This Week I love 14.05.13_text

… this over-the-closet-door … gizmo. Or perhaps this is more of a thingamajig?

Regardless, Husband Mike brought mine home from the dollar store several months ago and I thew it over my closet door without really thinking about it. OK, truthfully, I did think about it. I thought, “What on earth am I gonna use THAT for.” And now, I consider it to be the best present HM has ever purchased for me. At the dollar store. (Important qualifier, there.)

Because, as it turns out, this gadget is the perfect partner for my new and improved outfit list. For a person who works from home, I have a ridiculous number of not-at-home meetings and commitments. And I’m a slow starter. Which means that when my colleague texts me at 8:30 a.m. asking if we can meet at 9:30 a.m. over in St. Paul, I must leap into the shower in a panic. I do this often, friends. You’d think I’d learn, but no. No, I guess I must get a charge out of being almost-late to everything, because the slow starting continues apace. And this means that there are many days on which I don’t have a lot of time to monkey around with fine-tuning my outfits. So I’ve taken to consulting my outfit list, trying on the listed outfits, making adjustments, adding jewelry and accessories, and hanging entire completed outfits on my over-the-closet-door wingding. So when I leap OUT of the shower, I can get dressed in a jiff.

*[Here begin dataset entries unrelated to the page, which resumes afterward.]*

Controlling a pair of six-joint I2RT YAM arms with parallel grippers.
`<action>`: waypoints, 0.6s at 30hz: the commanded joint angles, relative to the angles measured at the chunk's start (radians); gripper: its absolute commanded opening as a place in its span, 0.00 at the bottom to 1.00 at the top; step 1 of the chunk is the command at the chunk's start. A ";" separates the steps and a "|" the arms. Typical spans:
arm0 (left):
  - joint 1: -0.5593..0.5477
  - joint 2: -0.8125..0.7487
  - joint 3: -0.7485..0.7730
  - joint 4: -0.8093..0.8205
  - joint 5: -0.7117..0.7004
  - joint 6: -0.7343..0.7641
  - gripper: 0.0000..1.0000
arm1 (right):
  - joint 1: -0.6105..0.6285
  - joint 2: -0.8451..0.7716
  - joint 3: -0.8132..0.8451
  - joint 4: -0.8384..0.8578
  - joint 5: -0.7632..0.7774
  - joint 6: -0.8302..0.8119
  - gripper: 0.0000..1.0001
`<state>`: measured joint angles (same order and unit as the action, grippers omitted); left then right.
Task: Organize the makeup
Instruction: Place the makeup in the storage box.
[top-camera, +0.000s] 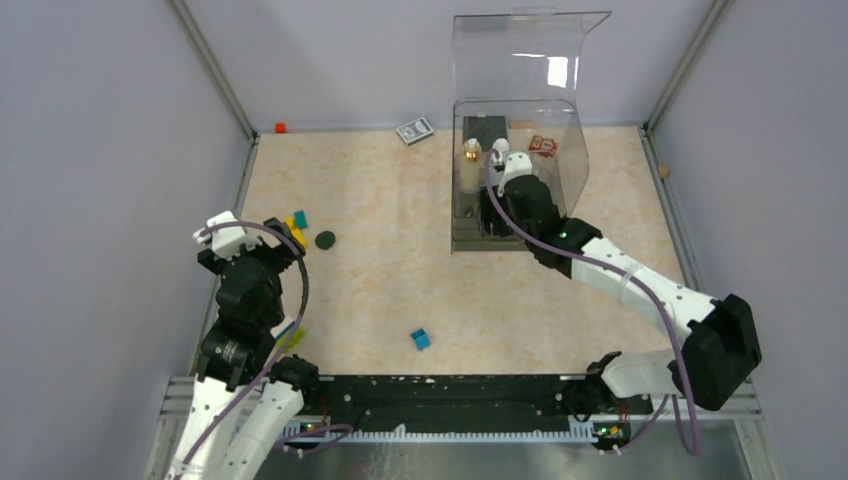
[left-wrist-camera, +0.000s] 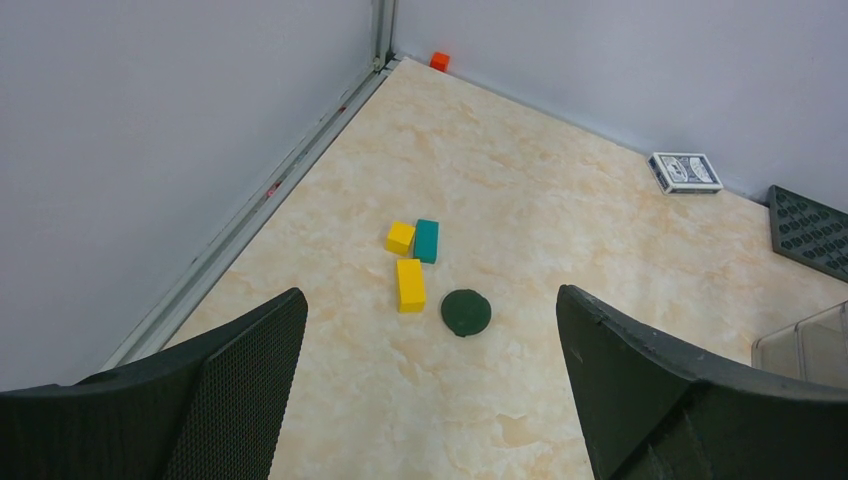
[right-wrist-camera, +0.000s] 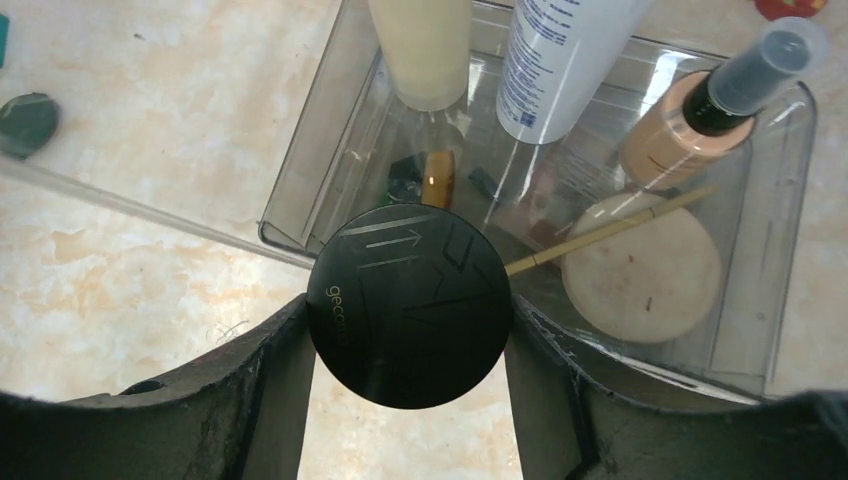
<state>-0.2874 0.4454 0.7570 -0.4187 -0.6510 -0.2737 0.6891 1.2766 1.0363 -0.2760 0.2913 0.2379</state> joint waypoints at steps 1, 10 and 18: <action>0.007 0.003 -0.003 0.034 0.005 0.008 0.99 | -0.022 0.052 0.012 0.177 -0.059 0.002 0.41; 0.007 -0.003 -0.004 0.034 0.000 0.008 0.99 | -0.027 0.164 0.073 0.240 -0.040 -0.023 0.41; 0.007 -0.002 -0.004 0.034 0.002 0.008 0.99 | -0.040 0.238 0.125 0.256 -0.028 -0.032 0.41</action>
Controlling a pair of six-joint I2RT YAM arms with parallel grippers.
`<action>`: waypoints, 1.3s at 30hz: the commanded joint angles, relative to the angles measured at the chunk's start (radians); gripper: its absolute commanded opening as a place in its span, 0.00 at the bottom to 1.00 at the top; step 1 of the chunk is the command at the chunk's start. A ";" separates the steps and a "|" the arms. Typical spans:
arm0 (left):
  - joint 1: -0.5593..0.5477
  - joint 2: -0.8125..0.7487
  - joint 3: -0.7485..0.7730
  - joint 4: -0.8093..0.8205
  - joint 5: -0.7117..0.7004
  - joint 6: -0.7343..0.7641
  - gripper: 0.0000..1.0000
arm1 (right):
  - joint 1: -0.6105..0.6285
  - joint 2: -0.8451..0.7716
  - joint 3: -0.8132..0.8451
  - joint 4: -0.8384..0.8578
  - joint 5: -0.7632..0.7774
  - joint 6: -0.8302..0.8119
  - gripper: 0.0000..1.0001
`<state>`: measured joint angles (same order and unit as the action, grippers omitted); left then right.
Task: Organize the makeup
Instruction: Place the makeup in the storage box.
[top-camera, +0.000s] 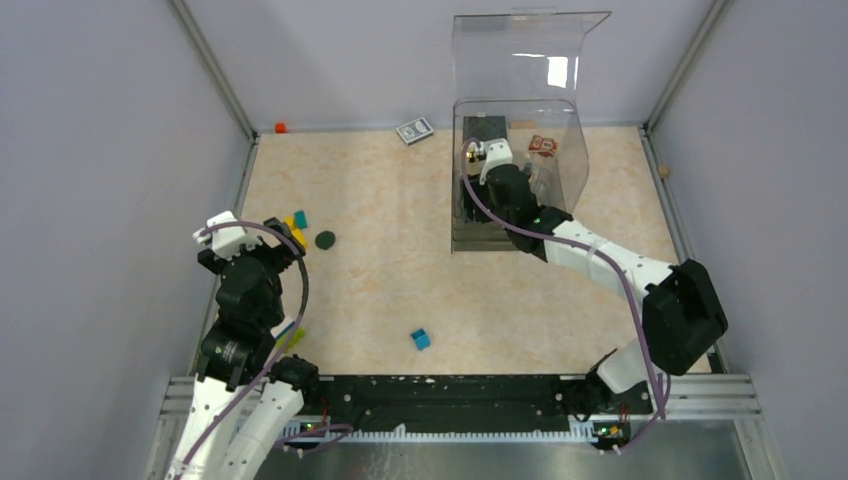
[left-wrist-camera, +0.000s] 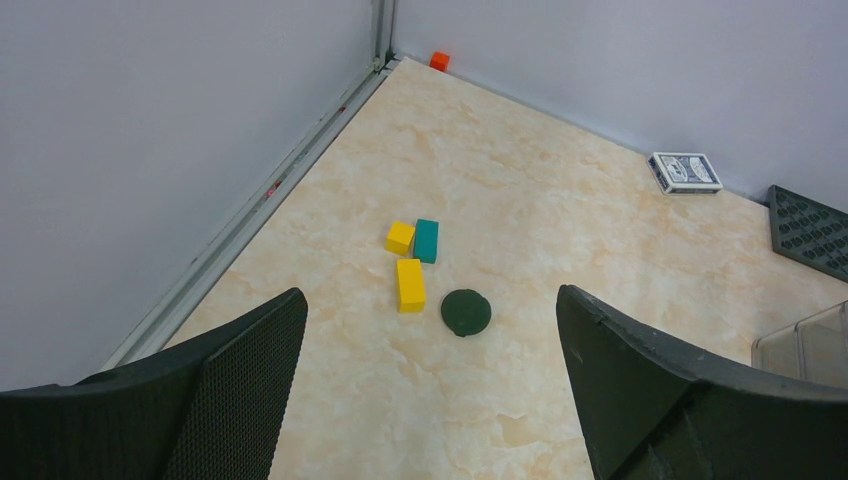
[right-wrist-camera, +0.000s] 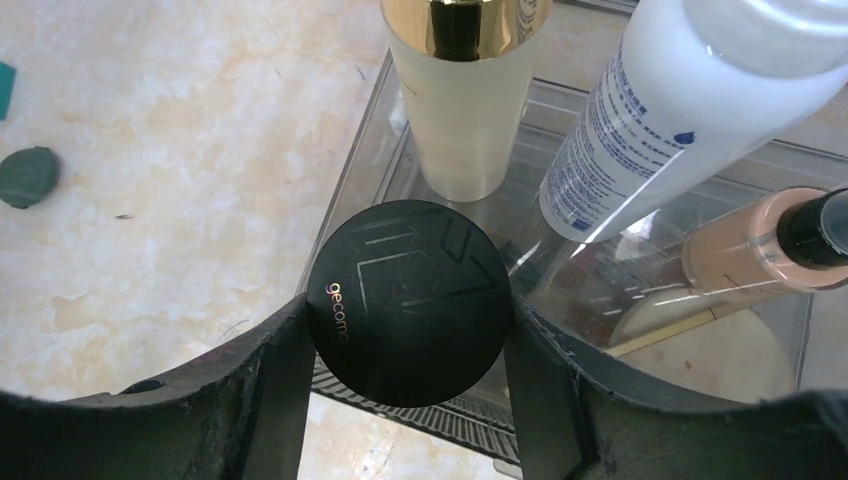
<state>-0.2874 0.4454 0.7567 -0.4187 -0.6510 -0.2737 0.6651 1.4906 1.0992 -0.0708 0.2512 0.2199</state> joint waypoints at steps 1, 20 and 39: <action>0.007 -0.003 -0.003 0.034 0.003 0.008 0.99 | -0.017 0.033 0.063 0.050 0.011 -0.013 0.41; 0.007 -0.002 -0.005 0.036 0.008 0.010 0.99 | -0.018 0.055 0.111 -0.021 0.012 -0.039 0.76; 0.007 0.275 0.087 -0.080 0.235 -0.097 0.99 | -0.019 -0.393 0.002 -0.154 0.120 0.055 0.74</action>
<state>-0.2855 0.6857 0.8005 -0.4763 -0.5034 -0.3176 0.6514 1.1564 1.1378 -0.1490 0.2604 0.2100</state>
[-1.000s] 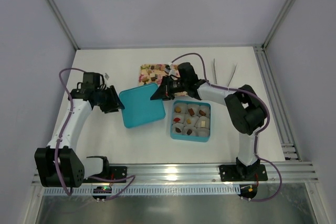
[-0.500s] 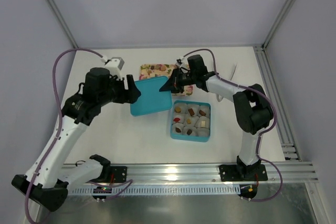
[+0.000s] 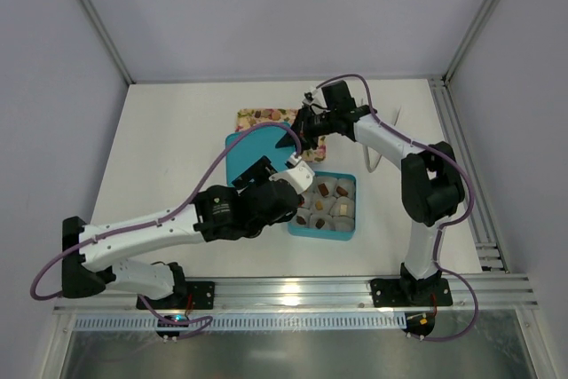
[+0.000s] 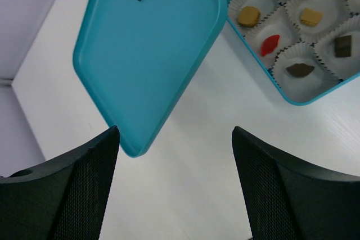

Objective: Pack the chocolate

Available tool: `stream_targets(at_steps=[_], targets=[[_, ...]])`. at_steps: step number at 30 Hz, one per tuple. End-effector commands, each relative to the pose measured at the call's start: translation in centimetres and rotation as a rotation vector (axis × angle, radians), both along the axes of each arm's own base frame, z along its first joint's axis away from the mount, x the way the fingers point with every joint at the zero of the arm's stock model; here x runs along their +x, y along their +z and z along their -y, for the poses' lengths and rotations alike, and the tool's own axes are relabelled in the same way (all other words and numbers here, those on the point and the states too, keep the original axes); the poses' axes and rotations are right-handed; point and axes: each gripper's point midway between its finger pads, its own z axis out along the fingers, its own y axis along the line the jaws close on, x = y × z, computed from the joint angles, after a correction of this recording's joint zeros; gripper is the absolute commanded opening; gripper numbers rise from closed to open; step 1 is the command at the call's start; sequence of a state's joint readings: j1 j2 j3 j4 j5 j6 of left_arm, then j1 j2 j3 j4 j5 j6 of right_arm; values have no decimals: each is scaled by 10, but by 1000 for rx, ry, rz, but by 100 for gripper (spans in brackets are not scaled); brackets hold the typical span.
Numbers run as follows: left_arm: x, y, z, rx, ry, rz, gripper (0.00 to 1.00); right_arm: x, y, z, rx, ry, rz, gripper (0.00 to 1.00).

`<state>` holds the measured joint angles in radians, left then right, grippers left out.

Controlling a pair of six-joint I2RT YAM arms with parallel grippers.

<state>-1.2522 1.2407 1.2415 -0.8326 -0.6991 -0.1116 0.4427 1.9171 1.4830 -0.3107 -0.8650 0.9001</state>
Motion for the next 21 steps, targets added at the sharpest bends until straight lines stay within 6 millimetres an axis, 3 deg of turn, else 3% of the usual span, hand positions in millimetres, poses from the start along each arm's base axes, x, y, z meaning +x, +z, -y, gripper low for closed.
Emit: stream_targets(at_steps=[1, 6, 21], targets=[[19, 25, -11, 123, 61, 171, 80, -8, 37, 2, 48, 30, 39, 4], [25, 8, -4, 261, 21, 196, 79, -11, 45, 5, 55, 32, 40, 4], [36, -20, 9, 370, 8, 247, 79, -22, 56, 9, 85, 45, 30, 4]])
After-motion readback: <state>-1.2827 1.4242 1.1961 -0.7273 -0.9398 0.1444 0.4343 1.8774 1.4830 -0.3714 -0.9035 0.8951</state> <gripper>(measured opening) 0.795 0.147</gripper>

I see this as another tool for staving off morning wardrobe panic. I know that setting aside time on the weekend to pre-screen your outfits may seem like a luxury, but consider the stress you’d save yourself! Consider how smoothly your mornings would go if you knew your outfit was selected, assembled, and guaranteed to work. Just having one or two complete outfits per week would alleviate some of that anxiety. You don’t actually need an over-the-closet-door whatsit to make this happen, of course, but it might help. You’ll need a place to put those pre-approved ensembles so you can reach for them and be ready to roll in record time.

Would this work for you?

**Disclosure: Actions you take from the hyperlinks within this blog post may yield commissions for alreadypretty.com. See Already Pretty’s disclosure statement for more details.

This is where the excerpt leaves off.